# Assignment
Would you set down each line of the data below exactly?
** Given material follows **
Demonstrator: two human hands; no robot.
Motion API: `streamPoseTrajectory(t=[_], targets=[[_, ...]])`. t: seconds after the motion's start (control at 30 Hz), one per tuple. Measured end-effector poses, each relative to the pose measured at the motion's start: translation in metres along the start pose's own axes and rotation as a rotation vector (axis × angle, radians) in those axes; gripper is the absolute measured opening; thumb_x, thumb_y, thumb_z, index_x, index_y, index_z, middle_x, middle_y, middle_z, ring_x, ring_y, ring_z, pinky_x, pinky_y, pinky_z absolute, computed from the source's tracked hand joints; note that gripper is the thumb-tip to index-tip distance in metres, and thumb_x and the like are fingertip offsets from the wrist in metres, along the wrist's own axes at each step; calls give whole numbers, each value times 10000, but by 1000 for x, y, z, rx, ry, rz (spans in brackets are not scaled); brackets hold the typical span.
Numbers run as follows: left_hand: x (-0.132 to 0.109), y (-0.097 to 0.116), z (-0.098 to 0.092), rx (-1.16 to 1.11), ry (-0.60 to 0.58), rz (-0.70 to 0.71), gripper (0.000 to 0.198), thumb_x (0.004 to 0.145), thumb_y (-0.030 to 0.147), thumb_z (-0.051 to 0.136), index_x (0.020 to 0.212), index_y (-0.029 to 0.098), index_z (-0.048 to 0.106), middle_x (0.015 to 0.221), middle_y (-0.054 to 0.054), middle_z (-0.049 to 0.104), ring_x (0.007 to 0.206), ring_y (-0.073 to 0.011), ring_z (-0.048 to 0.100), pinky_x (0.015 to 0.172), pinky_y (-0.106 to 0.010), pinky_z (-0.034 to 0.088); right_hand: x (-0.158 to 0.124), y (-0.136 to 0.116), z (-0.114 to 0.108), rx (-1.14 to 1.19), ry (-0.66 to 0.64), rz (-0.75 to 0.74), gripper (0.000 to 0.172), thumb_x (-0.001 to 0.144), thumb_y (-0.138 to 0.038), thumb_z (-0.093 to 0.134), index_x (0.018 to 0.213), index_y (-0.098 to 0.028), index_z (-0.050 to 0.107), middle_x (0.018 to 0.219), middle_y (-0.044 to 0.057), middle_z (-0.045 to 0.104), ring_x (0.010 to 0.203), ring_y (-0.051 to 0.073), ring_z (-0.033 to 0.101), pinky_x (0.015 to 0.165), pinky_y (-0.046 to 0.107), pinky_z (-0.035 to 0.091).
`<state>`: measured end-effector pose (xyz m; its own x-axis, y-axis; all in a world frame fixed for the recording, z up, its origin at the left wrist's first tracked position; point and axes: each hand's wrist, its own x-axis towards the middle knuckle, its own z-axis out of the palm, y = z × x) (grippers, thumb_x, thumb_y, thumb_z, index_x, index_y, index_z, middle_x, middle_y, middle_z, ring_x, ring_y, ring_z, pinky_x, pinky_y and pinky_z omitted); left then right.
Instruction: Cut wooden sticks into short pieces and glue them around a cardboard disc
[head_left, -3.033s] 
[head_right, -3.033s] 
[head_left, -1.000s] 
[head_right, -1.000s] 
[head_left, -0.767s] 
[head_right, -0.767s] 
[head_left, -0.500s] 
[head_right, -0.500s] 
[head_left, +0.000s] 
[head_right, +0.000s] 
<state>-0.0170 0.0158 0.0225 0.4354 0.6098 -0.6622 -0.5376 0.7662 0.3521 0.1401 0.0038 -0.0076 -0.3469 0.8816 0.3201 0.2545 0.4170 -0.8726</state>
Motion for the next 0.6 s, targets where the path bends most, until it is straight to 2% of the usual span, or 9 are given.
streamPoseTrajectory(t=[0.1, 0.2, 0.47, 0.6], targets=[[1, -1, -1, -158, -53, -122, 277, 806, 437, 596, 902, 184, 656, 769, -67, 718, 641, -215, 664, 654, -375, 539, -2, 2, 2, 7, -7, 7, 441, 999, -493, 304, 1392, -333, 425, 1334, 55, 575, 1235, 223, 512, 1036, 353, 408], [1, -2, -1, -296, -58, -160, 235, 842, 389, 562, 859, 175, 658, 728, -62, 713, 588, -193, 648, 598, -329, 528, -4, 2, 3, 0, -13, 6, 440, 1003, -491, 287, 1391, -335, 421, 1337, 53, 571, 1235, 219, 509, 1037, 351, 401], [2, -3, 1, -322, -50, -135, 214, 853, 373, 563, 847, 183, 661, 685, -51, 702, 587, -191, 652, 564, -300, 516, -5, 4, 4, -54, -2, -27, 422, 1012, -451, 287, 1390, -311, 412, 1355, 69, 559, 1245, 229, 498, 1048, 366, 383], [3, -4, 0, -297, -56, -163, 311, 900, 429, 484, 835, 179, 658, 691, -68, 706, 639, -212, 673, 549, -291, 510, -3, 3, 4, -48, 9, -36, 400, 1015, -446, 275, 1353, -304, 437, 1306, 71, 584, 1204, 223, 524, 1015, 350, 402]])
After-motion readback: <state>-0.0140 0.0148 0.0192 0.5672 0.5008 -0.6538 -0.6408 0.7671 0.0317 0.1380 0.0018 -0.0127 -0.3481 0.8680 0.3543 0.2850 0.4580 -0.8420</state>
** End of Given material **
# Solution for this exercise
Demonstrator: two human hands; no robot.
Motion API: `streamPoseTrajectory(t=[_], targets=[[_, ...]])`. t: seconds after the motion's start (control at 30 Hz), one per tuple. Measured end-effector poses, each relative to the pose measured at the motion's start: translation in metres along the start pose's own axes and rotation as a rotation vector (axis × angle, radians) in those axes; gripper is the absolute measured opening; thumb_x, thumb_y, thumb_z, index_x, index_y, index_z, middle_x, middle_y, middle_z, ring_x, ring_y, ring_z, pinky_x, pinky_y, pinky_z absolute, computed from the source's tracked hand joints; note that gripper is the thumb-tip to index-tip distance in metres, and thumb_x and the like are fingertip offsets from the wrist in metres, along the wrist's own axes at each step; calls give whole numbers, each value times 10000, but by 1000 for x, y, z, rx, ry, rz (spans in brackets are not scaled); brackets hold the typical span.
Numbers run as follows: left_hand: x (-0.132 to 0.109), y (-0.097 to 0.116), z (-0.098 to 0.092), rx (-1.16 to 1.11), ry (-0.60 to 0.58), rz (-0.70 to 0.71), gripper (0.000 to 0.198), thumb_x (0.004 to 0.145), thumb_y (-0.030 to 0.147), thumb_z (-0.051 to 0.136), index_x (0.020 to 0.212), index_y (-0.029 to 0.098), index_z (-0.048 to 0.106), middle_x (0.015 to 0.221), middle_y (-0.054 to 0.054), middle_z (-0.049 to 0.104), ring_x (0.007 to 0.206), ring_y (-0.073 to 0.011), ring_z (-0.048 to 0.100), pinky_x (0.015 to 0.172), pinky_y (-0.106 to 0.010), pinky_z (-0.034 to 0.088); right_hand: x (-0.158 to 0.124), y (-0.136 to 0.116), z (-0.114 to 0.108), rx (-1.14 to 1.19), ry (-0.66 to 0.64), rz (-0.75 to 0.74), gripper (0.000 to 0.172), thumb_x (-0.001 to 0.144), thumb_y (-0.138 to 0.038), thumb_z (-0.093 to 0.134), index_x (0.018 to 0.213), index_y (-0.098 to 0.028), index_z (-0.050 to 0.107), middle_x (0.018 to 0.219), middle_y (-0.044 to 0.057), middle_z (-0.045 to 0.104), ring_x (0.010 to 0.203), ring_y (-0.051 to 0.073), ring_z (-0.033 to 0.101), pinky_x (0.015 to 0.165), pinky_y (-0.046 to 0.107), pinky_z (-0.035 to 0.091).
`<state>`: measured end-effector pose (xyz m; its own x-axis, y-axis; all in a world frame fixed for the recording, z up, its origin at the left wrist's first tracked position; point and axes: each hand's wrist, its own x-axis towards the middle knuckle, its own z-axis out of the palm, y = z × x) (grippers, thumb_x, thumb_y, thumb_z, index_x, index_y, index_z, middle_x, middle_y, middle_z, ring_x, ring_y, ring_z, pinky_x, pinky_y and pinky_z omitted); left then right.
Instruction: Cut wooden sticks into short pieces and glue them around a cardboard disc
[head_left, -3.033s] 
[head_right, -3.033s] 
[head_left, -1.000s] 
[head_right, -1.000s] 
[head_left, -0.767s] 
[head_right, -0.767s] 
[head_left, -0.500s] 
[head_right, -0.500s] 
[head_left, +0.000s] 
[head_right, +0.000s] 
<state>-0.0170 0.0158 0.0225 0.4354 0.6098 -0.6622 -0.5376 0.7662 0.3521 0.1401 0.0038 -0.0076 -0.3469 0.8816 0.3201 0.2545 0.4170 -0.8726</state>
Motion for the next 0.6 s, targets where the path bends most, until it is straight to 2% of the usual span, or 9 are given.
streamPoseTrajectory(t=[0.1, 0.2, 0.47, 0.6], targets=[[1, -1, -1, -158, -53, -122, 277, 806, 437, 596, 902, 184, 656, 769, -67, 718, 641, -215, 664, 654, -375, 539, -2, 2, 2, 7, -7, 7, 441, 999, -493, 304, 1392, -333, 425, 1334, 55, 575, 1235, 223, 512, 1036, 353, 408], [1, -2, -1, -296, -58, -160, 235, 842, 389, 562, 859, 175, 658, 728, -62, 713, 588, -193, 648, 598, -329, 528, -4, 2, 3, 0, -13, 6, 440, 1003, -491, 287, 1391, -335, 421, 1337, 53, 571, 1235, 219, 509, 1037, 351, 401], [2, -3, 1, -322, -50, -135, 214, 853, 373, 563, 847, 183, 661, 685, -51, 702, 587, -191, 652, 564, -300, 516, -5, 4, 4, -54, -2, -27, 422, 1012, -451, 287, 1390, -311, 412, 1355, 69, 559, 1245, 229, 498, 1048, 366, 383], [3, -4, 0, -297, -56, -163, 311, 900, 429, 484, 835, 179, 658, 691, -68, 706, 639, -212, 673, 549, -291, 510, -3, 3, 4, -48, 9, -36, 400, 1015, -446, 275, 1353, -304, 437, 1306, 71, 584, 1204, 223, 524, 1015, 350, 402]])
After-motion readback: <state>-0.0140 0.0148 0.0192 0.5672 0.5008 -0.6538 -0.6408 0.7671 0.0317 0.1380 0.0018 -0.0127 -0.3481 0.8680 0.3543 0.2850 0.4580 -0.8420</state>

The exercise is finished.